Your task is to write out exactly the lines of the listing below, from the first down to the line that holds "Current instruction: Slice".

━━━ Information provided

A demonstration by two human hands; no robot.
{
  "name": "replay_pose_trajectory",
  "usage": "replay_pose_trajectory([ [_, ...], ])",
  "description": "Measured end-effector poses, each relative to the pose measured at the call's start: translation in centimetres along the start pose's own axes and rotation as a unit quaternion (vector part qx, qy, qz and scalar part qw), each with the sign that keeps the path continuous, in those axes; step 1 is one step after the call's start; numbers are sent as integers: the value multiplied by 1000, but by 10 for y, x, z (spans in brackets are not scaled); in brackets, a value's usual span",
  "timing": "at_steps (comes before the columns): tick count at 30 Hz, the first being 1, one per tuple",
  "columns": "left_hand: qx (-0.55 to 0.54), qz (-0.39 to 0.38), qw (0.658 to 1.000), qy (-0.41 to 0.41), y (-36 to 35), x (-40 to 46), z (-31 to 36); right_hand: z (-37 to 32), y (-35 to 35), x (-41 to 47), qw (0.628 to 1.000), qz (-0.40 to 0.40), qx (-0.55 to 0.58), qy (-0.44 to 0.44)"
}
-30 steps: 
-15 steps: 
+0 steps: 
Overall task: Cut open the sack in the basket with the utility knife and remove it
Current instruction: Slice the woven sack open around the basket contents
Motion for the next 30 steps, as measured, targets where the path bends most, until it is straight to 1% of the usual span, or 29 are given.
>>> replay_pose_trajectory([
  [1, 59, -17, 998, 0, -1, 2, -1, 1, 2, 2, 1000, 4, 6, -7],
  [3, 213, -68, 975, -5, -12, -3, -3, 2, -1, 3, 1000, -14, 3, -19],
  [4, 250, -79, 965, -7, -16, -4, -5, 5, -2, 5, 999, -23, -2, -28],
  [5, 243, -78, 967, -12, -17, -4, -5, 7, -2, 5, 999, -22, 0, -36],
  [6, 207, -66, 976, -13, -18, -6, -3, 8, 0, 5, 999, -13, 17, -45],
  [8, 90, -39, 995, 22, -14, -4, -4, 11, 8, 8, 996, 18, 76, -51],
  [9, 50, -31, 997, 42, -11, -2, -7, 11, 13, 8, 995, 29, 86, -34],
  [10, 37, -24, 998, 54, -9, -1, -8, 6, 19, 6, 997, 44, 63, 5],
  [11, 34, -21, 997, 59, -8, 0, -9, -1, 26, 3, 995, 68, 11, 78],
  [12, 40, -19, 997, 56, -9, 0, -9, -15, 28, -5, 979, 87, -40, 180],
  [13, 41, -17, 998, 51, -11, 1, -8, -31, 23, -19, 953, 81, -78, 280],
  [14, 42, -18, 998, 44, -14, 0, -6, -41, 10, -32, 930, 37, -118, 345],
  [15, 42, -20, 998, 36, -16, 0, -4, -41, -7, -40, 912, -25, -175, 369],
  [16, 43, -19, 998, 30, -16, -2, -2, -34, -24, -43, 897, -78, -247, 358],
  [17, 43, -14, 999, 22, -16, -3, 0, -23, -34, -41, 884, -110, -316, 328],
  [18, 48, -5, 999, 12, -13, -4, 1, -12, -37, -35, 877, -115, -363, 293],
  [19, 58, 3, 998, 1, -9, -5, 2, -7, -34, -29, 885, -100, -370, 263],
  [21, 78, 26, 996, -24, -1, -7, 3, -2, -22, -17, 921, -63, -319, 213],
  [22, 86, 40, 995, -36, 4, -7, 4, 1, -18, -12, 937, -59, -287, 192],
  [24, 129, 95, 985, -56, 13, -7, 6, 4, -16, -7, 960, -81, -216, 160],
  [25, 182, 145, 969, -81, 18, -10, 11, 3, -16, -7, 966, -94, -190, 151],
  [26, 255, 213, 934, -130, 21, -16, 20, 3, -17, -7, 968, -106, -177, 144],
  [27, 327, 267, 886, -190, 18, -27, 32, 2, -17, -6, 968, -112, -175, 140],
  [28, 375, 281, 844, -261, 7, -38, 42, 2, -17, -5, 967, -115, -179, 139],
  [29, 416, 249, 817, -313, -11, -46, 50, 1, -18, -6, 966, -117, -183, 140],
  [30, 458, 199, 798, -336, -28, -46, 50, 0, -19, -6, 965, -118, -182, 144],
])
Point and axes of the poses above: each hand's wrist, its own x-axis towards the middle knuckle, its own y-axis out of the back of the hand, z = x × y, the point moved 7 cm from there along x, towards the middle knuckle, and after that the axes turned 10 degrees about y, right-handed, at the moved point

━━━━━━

- [Task result]
A demonstration by two human hands; no robot.
{
  "name": "replay_pose_trajectory",
  "usage": "replay_pose_trajectory([ [_, ...], ])",
  "description": "Measured end-effector poses, each relative to the pose measured at the call's start: translation in centimetres along the start pose's own axes and rotation as a unit quaternion (vector part qx, qy, qz and scalar part qw), each with the sign that keeps the path continuous, in those axes; step 1 is one step after the call's start; numbers are sent as integers: the value multiplied by 1000, but by 10 for y, x, z (spans in brackets are not scaled); in brackets, a value's usual span",
  "timing": "at_steps (comes before the columns): tick count at 30 Hz, the first being 1, one per tuple",
  "columns": "left_hand: qx (-0.55 to 0.54), qz (-0.39 to 0.38), qw (0.658 to 1.000), qy (-0.41 to 0.41), y (-36 to 35), x (-40 to 46), z (-31 to 36); right_hand: z (-37 to 32), y (-35 to 35), x (-41 to 47), qw (0.628 to 1.000), qz (-0.40 to 0.40), qx (-0.55 to 0.58), qy (-0.44 to 0.44)"
}
-30 steps: 
-15 steps: 
+0 steps: 
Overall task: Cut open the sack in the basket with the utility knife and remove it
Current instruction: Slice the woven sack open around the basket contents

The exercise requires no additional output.